━━━ Record excerpts ━━━
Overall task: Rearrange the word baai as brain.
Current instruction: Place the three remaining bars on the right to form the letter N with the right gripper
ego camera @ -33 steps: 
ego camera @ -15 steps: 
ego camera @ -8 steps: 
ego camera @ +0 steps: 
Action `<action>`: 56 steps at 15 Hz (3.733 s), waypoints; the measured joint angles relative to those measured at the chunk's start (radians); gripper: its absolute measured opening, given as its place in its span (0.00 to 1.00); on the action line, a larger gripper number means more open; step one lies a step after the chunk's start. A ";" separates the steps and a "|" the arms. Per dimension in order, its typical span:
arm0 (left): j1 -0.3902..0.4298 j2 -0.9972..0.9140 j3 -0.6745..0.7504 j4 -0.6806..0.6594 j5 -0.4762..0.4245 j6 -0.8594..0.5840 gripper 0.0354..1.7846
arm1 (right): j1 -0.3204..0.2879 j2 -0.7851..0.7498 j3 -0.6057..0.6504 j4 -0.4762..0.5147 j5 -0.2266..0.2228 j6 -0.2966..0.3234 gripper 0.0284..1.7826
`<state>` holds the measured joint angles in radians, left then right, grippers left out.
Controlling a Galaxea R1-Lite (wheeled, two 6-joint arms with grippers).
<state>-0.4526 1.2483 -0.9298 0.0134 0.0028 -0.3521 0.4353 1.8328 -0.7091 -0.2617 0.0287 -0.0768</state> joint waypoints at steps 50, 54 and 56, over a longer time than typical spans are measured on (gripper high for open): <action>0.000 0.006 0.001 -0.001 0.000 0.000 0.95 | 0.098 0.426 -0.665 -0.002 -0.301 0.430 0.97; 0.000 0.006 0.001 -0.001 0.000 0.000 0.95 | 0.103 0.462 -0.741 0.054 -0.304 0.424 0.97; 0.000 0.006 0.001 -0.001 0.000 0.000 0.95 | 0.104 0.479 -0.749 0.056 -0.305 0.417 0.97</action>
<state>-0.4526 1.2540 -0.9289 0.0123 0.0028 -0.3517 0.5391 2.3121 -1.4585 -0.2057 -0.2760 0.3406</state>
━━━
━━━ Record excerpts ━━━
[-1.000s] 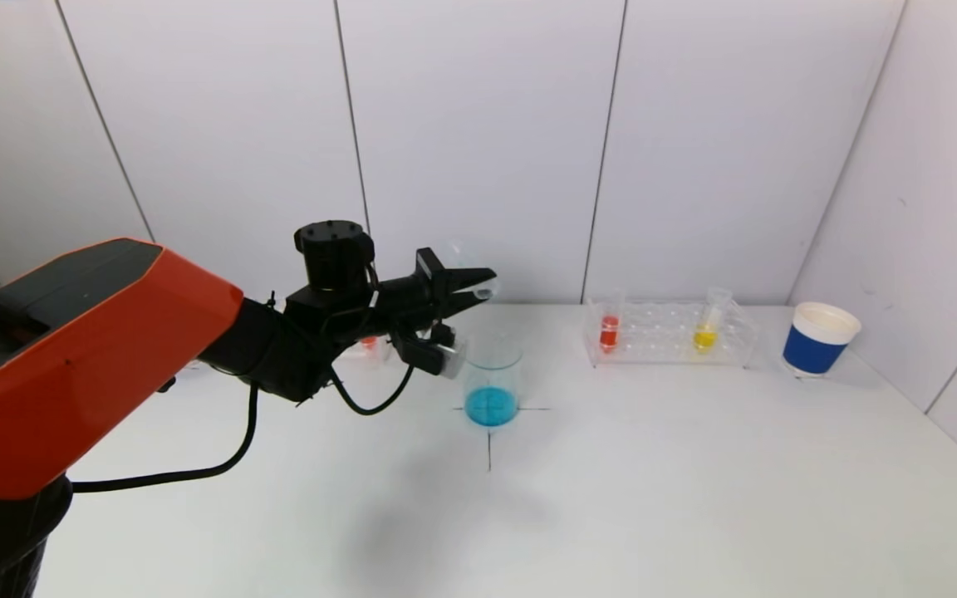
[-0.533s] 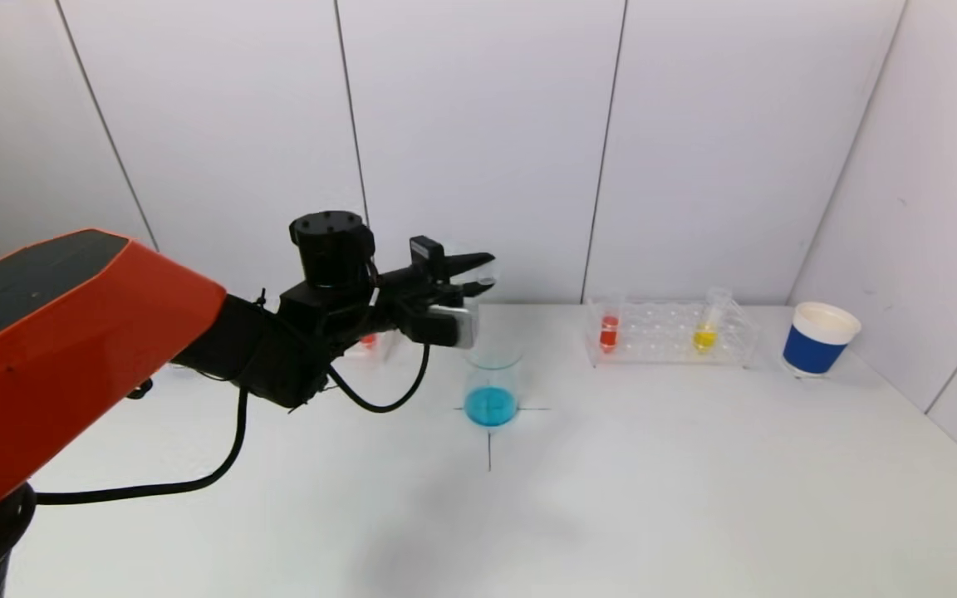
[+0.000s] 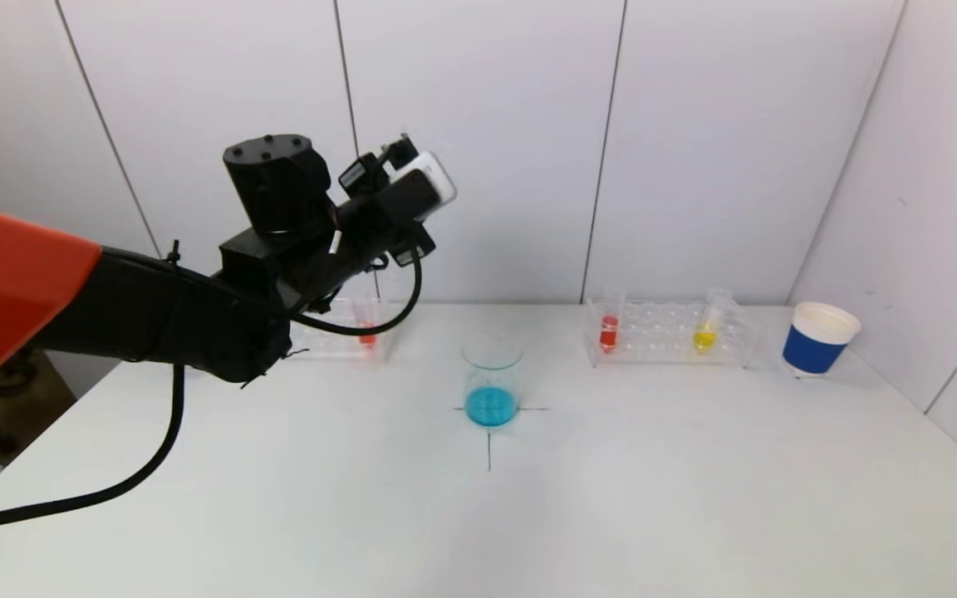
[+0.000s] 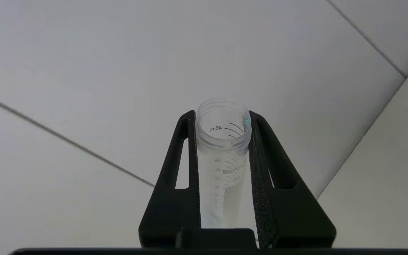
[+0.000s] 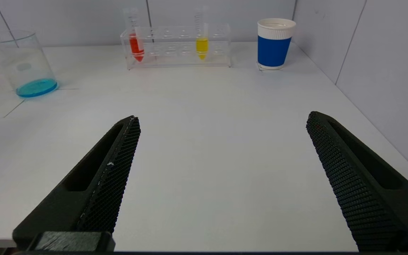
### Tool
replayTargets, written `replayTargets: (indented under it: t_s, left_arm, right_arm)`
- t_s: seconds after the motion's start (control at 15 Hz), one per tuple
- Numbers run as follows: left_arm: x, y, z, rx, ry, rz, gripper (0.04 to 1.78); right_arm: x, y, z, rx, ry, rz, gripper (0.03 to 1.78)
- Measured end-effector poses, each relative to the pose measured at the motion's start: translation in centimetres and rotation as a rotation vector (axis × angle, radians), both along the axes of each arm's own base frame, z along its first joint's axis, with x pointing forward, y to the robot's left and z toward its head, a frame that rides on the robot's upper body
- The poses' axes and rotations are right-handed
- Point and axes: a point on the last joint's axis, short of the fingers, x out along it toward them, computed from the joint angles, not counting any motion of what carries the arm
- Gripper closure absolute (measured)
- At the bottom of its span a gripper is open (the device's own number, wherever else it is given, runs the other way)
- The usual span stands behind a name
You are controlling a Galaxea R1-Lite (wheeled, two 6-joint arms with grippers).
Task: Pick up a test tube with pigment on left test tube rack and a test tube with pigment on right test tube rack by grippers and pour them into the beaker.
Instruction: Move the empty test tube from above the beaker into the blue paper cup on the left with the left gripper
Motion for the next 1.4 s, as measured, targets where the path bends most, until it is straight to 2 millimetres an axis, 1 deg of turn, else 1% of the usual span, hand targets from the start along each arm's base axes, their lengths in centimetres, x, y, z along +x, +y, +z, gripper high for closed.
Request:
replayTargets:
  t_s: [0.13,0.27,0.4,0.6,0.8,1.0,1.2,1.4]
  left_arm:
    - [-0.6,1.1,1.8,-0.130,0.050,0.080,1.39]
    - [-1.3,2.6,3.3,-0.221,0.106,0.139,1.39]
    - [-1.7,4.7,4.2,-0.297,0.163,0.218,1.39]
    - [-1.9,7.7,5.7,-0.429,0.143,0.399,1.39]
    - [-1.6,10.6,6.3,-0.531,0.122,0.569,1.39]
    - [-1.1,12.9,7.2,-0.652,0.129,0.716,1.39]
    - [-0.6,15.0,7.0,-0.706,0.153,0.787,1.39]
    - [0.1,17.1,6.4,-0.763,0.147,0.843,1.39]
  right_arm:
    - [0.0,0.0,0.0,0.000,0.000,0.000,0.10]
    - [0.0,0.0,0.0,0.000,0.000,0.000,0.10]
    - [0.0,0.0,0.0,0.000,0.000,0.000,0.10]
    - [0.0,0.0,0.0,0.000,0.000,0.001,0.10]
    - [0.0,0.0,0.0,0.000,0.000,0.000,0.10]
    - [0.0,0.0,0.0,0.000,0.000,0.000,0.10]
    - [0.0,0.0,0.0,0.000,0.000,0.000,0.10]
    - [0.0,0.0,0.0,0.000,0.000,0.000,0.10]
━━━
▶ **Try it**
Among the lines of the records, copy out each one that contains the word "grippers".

▶ **Answer to this problem**
`<state>` holds the measured joint angles in radians, left then right, grippers left out.
Controlling a Galaxea R1-Lite (wheeled, two 6-joint arms with grippers).
You are controlling a Galaxea R1-Lite (wheeled, two 6-joint arms with grippers).
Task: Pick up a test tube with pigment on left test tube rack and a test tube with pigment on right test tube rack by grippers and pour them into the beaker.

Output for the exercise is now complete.